## Dataset excerpts
--*--
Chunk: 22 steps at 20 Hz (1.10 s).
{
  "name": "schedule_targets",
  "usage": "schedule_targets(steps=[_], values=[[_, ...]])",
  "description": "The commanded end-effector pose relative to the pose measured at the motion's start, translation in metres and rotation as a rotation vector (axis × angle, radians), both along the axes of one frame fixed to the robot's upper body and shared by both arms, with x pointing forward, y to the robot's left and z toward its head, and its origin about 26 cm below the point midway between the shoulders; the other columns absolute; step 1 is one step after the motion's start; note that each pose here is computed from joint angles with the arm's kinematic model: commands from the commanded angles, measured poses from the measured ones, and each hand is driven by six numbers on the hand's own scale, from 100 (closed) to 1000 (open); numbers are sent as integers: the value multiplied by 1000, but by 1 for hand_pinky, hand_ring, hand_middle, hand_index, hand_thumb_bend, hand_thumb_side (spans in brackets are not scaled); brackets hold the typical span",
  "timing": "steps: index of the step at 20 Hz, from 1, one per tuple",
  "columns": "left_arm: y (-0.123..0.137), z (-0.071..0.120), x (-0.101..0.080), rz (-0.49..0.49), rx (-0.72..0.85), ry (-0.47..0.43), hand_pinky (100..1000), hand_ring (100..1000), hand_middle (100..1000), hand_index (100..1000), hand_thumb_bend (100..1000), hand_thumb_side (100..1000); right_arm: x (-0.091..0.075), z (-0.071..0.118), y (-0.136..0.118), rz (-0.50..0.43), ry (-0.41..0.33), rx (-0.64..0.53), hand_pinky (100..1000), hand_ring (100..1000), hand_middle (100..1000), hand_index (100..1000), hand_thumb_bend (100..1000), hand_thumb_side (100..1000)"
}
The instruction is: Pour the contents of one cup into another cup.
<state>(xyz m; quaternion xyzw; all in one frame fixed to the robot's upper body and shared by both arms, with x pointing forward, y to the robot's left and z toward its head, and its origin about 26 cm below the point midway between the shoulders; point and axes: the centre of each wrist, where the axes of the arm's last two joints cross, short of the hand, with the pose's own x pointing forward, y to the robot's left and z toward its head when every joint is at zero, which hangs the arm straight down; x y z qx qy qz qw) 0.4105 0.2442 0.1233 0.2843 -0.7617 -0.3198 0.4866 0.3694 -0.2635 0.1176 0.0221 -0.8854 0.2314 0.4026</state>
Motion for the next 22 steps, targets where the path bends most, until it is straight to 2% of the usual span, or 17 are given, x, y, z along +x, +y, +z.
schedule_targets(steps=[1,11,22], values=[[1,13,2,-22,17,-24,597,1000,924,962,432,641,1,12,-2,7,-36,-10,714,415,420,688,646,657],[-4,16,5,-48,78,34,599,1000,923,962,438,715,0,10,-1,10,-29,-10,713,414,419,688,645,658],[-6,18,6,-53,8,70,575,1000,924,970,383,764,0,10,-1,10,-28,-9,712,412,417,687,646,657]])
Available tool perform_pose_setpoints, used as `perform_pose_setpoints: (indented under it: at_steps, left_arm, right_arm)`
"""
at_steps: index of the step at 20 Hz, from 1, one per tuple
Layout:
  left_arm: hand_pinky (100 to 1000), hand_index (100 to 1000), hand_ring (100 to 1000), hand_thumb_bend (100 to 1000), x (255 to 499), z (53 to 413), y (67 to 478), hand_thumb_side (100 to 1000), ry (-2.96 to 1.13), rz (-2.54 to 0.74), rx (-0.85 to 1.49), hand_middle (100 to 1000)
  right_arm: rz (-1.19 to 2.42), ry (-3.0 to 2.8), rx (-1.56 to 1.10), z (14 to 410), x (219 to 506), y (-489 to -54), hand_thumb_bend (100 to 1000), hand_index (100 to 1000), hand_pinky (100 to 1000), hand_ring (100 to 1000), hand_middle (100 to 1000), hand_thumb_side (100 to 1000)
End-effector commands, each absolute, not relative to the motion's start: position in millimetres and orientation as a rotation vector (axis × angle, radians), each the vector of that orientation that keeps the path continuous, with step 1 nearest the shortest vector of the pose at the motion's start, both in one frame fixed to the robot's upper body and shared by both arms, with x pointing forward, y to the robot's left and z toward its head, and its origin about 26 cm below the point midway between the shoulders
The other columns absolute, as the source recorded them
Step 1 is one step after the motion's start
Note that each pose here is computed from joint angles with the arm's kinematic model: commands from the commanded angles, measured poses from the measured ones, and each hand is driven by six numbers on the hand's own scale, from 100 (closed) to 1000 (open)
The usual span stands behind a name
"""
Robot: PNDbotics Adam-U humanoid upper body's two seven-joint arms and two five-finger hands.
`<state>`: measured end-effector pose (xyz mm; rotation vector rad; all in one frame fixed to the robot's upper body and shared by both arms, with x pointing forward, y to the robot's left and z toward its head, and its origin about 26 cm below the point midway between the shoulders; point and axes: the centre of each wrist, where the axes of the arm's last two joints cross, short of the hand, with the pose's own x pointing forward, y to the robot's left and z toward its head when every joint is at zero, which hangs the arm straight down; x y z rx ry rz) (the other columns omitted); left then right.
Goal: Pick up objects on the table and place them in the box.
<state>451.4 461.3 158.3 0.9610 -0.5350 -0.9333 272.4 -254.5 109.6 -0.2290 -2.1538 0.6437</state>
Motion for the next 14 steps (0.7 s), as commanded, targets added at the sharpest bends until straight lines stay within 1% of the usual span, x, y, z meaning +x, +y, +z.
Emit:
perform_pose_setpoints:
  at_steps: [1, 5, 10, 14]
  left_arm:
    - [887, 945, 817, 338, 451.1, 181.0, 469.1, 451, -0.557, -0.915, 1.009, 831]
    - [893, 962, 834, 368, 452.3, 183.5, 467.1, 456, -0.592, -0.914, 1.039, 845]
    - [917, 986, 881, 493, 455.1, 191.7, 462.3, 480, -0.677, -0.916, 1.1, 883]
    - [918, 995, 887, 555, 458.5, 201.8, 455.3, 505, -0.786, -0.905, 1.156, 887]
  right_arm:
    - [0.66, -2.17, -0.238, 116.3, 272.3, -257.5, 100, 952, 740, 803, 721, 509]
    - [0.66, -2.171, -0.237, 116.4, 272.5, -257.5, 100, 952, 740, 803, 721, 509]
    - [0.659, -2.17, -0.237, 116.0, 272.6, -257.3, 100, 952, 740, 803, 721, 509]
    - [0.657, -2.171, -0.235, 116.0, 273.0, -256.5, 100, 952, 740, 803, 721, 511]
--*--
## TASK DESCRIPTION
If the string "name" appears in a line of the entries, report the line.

## ANSWER FOR THE TASK
  "name": "schedule_targets",
The usual span stands behind a name

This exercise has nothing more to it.